Billionaire Social Justice Venture Capitalist Sells Out to Chinese Dictatorship

Dismisses regime’s brutal repression of Uyghurs.

Venture capitalist billionaire and Golden State Warriors minority owner Chamath Palihapitiya is a Sri Lankan-born refugee who grew up in Canada and then made it big in the United States. Although reaping the benefits of America’s freedoms and capitalist economy, this leftist social justice warrior had more bad things to say recently about his adopted country than about the Chinese Communist regime. He cavalierly dismissed the suffering of the Uyghurs at the hands of the brutal regime as too unimportant for him to care about.

Palihapitiya evidently does not want to offend the Chinese government, considering that it could pull the plug on his Golden State Warriors’ lucrative business in China if he were to step out of line. The team has remained the most popular National Basketball Association franchise online in China.

Palihapitiya fancies himself as an anti-establishment social justice warrior. He founded Social Capital, with its mission “to advance humanity by solving the world’s hardest problems.”

Social Capital’s 2020 Annual Letter, written by Palihapitiya himself, supported Black Lives Matter. The letter claimed that “we have allowed systemic racism and unconscious bias to affect how an entire class of people are treated - by the justice system, by the penal system, by the social welfare system, by the education system and the list goes on - because of the color of their skin.”    

Palihapitiya went on to write, “In no reasonable, moral worldview is this acceptable.”

In no “reasonable, moral worldview” is it acceptable either to look away while Uyghurs are rotting in Chinese “reeducation” detention camps, and enduring torture, rape, enforced sterilization, and forced labor conditions. Yet that is precisely what Palihapitiya has done when this hypocrite said on his podcast recently that he couldn’t care less about the suffering Uyghurs.

“Nobody cares about what’s happening to the Uyghurs, okay," Palihapitiya said during his All-In podcast on January 15th as he discussed human rights issues with his fellow podcasters. “You bring it up because you care and I think it’s nice that you care. The rest of us don’t care. I’m just telling you a very hard, ugly truth. Of all the things that I care about, yes, it is below my line."

Palihapitiya proceeded to recite the Chinese Communist Party propaganda line that the United States has no business lecturing the rest of the world in light of America’s supposed human rights abuses. Palihapitiya even questioned whether the Chinese regime is a dictatorship.

Palihapitiya added that the United States should not "step outside of our borders" until "we clean up our own house." The United States, he said, should first deal with the plight of "black and brown men” who have been jailed for what he claimed are "absolutely ridiculous crimes." 

In short, this leftist billionaire is willing to give the Chinese regime a pass for its genocide and crimes against humanity as it continues to ruthlessly persecute the Uyghurs.

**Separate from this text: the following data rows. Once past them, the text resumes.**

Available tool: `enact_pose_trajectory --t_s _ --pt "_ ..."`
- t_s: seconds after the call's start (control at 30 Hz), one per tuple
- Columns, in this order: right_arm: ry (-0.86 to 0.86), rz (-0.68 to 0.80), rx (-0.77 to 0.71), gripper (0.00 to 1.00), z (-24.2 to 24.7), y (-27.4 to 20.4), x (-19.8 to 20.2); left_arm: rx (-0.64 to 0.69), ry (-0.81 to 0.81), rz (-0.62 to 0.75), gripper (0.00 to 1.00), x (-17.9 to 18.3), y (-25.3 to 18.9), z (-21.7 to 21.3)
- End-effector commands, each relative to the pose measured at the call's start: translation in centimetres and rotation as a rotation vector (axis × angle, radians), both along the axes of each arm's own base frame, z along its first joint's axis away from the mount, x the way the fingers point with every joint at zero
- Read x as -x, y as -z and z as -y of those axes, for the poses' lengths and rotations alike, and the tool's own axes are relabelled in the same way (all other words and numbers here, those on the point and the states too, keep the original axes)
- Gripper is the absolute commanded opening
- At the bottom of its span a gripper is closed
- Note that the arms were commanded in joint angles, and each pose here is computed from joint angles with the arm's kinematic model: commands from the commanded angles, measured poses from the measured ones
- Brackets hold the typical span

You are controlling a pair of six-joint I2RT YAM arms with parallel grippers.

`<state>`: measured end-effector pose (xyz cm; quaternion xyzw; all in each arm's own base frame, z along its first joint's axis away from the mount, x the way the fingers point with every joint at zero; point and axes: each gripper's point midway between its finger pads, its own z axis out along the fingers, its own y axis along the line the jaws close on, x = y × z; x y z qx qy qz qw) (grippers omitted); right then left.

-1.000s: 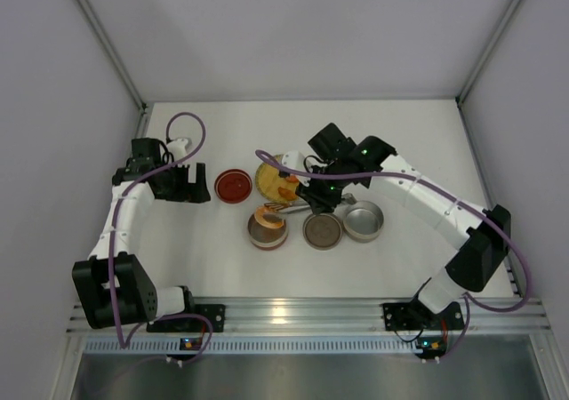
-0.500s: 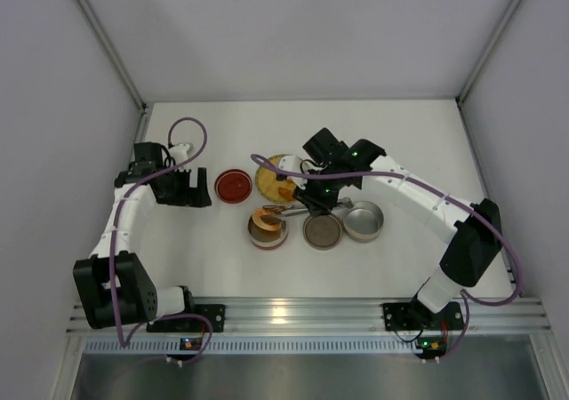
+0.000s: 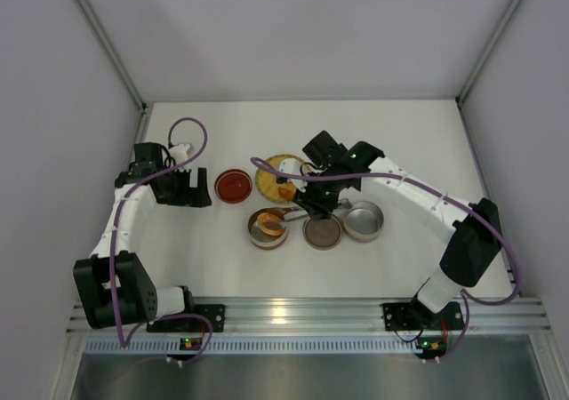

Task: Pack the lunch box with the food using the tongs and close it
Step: Place the fake food in the packing box, then pick up the fake food from the plate.

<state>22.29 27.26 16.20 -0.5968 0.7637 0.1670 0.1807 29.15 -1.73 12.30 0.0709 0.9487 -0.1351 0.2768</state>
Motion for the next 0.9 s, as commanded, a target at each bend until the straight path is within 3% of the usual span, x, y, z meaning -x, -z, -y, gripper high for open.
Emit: enact_pose_trajectory --t_s 0.0,0.1,0.2,0.4,0.53,0.63,0.87 --pt "-0.026 0.051 -0.074 0.41 -2.2 -1.3 -0.4 -0.003 0.010 0.036 0.98 -0.7 -0.1 0.0" --pt "-0.022 0.050 -0.091 0.52 -2.7 -1.9 -0.6 -0.006 0.010 0.040 0.98 -0.7 -0.1 0.0" --pt "-0.016 0.058 -0.114 0.54 -2.9 -2.6 -0.7 -0.006 0.013 0.038 0.98 -0.7 -0.1 0.0" --pt "0.058 0.099 -0.216 0.49 -2.8 -6.2 -2.3 -0.008 0.022 0.042 0.98 -0.8 -0.2 0.0" --pt "0.186 0.087 -0.247 0.44 -1.1 -7.9 -5.8 -0.005 0.022 0.042 0.98 -0.8 -0.2 0.0" --pt "0.281 0.074 -0.187 0.41 1.1 -6.7 -8.3 -0.004 0.023 0.046 0.98 -0.9 -0.2 0.1" --pt "0.302 0.004 -0.078 0.37 1.9 -3.2 -8.6 -0.003 0.018 0.035 0.98 -0.8 0.2 0.0"
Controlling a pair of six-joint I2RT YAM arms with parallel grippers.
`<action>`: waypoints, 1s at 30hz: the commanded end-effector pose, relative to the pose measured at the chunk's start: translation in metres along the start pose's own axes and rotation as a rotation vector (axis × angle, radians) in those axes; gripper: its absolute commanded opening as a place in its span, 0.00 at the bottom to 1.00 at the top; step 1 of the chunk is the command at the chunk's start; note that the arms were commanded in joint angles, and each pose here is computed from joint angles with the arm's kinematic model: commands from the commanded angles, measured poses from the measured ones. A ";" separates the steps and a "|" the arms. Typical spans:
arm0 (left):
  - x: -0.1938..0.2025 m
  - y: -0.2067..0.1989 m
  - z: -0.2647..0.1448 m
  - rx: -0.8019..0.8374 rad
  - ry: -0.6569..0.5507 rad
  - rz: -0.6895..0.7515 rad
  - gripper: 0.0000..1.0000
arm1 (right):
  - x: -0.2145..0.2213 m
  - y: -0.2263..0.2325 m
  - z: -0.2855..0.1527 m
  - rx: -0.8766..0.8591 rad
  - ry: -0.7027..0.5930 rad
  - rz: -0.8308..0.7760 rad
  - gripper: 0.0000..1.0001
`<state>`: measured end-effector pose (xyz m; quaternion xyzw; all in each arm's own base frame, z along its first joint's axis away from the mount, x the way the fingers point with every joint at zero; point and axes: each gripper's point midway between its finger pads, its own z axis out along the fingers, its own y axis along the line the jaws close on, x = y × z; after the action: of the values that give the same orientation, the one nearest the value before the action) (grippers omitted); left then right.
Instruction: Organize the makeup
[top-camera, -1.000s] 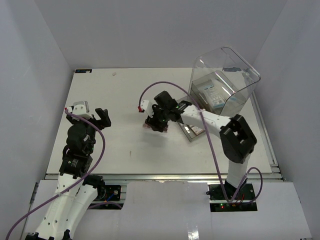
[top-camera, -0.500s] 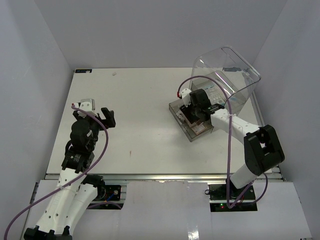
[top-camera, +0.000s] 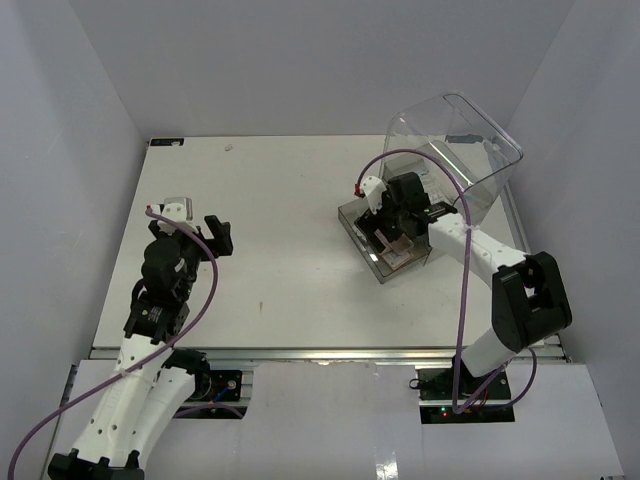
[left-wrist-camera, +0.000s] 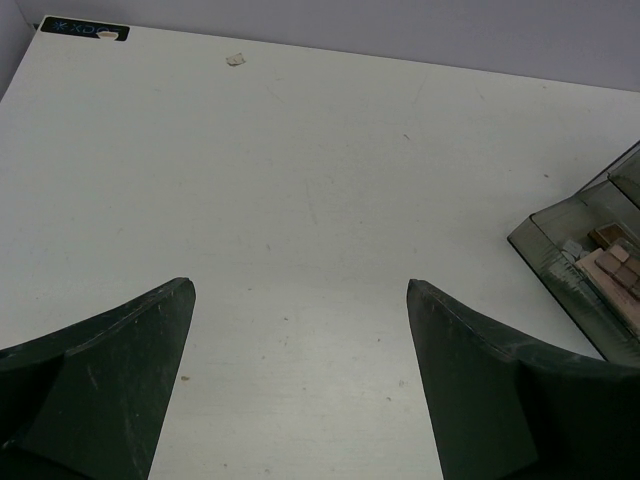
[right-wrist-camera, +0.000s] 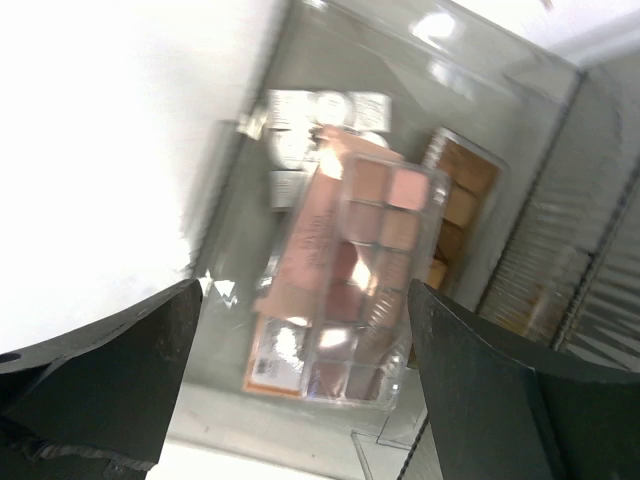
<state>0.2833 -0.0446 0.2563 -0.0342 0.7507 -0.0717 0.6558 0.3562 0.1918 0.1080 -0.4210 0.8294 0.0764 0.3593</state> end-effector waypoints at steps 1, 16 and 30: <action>-0.007 -0.004 -0.001 0.021 -0.015 -0.008 0.98 | -0.054 0.080 -0.056 -0.490 -0.303 -0.321 0.90; -0.006 -0.003 -0.001 0.016 -0.013 -0.004 0.98 | -0.006 0.111 0.039 -0.393 0.101 -0.118 0.18; -0.006 -0.003 -0.001 0.020 -0.015 -0.002 0.98 | 0.026 0.013 0.063 0.227 0.258 -0.074 0.76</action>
<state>0.2833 -0.0458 0.2559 -0.0320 0.7512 -0.0740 0.6551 0.3392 0.2437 0.0399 -0.4614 0.8448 0.0202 0.2701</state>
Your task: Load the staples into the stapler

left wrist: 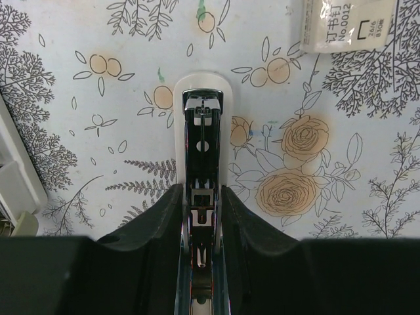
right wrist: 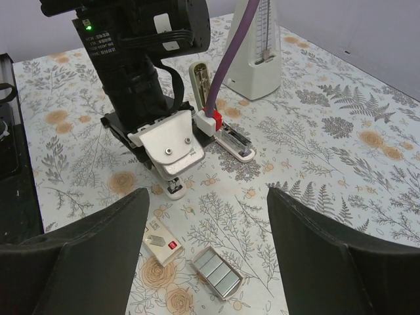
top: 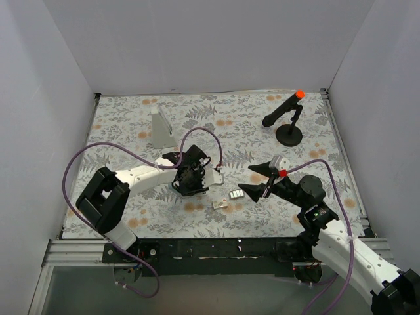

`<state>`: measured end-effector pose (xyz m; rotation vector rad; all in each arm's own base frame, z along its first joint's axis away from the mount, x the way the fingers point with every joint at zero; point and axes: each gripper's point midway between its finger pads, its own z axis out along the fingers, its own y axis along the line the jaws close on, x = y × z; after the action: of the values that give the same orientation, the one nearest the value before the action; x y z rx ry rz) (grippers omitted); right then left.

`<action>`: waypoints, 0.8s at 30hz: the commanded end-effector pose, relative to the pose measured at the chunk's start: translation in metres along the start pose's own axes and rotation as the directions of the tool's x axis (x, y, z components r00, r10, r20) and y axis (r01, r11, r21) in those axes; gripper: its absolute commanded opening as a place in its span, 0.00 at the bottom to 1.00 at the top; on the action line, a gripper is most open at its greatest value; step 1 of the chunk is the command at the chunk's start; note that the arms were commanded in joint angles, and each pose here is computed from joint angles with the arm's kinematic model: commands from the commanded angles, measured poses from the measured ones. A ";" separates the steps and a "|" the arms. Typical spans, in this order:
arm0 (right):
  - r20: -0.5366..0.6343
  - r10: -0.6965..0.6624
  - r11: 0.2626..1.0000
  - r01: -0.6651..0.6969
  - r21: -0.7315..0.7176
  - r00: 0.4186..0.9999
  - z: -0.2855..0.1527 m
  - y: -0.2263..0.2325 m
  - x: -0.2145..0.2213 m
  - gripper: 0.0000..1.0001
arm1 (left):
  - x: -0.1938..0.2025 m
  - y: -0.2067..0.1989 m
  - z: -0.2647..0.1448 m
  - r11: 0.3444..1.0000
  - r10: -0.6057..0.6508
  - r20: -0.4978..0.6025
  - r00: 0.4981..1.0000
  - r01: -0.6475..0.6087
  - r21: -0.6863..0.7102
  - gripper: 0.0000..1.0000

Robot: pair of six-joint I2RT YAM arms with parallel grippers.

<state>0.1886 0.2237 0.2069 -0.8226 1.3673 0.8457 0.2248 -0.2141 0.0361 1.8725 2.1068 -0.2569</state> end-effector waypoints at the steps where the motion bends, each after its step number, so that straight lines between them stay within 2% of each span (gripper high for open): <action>1: 0.023 -0.025 1.000 0.024 0.009 0.999 -0.001 -0.002 0.000 0.80 | -0.011 0.001 -0.008 0.998 0.057 0.032 0.998 -0.057 -0.018 0.02; 9: 0.026 -0.028 1.000 0.027 0.006 0.999 0.000 -0.001 -0.002 0.80 | -0.014 -0.011 -0.011 0.990 0.134 0.086 0.987 -0.131 -0.044 0.04; 16: 0.023 -0.011 1.000 0.011 -0.007 1.000 0.001 0.000 -0.002 0.80 | -0.010 -0.017 0.002 0.990 0.141 0.060 0.988 -0.139 -0.028 0.09; 23: 0.009 0.005 1.000 -0.005 -0.001 1.000 0.001 0.000 -0.005 0.80 | -0.019 -0.012 -0.009 0.989 0.137 0.092 0.986 -0.132 -0.062 0.31; 24: -0.002 0.011 1.000 -0.011 0.006 1.000 0.000 -0.001 -0.004 0.80 | -0.021 -0.011 -0.012 0.988 0.141 0.100 0.985 -0.134 -0.071 0.37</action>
<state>0.1872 0.2238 0.1927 -0.8281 1.4082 0.8564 0.2064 -0.2215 0.0326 1.9628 1.9615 -0.2552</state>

What Palihapitiya really worries about, in addition to protecting his own profits, are issues such as climate change and the bare shelves at U.S. stores.

The Golden Warriors officially distanced the team from Palihapitiya’s remarks, but they didn’t use the opportunity to stand up for the Uyghurs. There are too many profits at stake for the team and the NBA as a whole to speak out against the Chinese regime’s outrageous human rights abuses.

It took Boston Celtics basketball player Enes Kanter Freedom to show some moral courage.

Mr. Kanter Freedom tweeted:

“When @NBA says we stand for justice, don’t forget there are those who sell their soul for money & business like @chamath the owner of @warriors, who says ‘Nobody cares about what’s happening to the Uyghurs’

When genocides happen, it is people like this that let it happen

Shame!"

Palihapitiya responded to the backlash from his podcast by acknowledging that his remarks about the Uyghurs had lacked “empathy.” Palihapitiya then lumped the United States and China together and declared that “my belief is that human rights matter, whether in China, the United States, or elsewhere. Full stop.” He offered no apology.

Palihapitiya should have followed the advice that he dispensed to business students several years ago. “Don’t be a sellout,” Palihapitiya said back then.

Palihapitiya has proven himself to be a “sellout.” He is typical of the leftist elites who condemn the United States for falling short of their utopian vision, while reaping all the benefits of America’s capitalist economy and freedoms. At the same time, these elites are too often willing to shrug off the Chinese dictatorship’s brutal, systemic repression of its own people, lest they lose access to lucrative Chinese markets.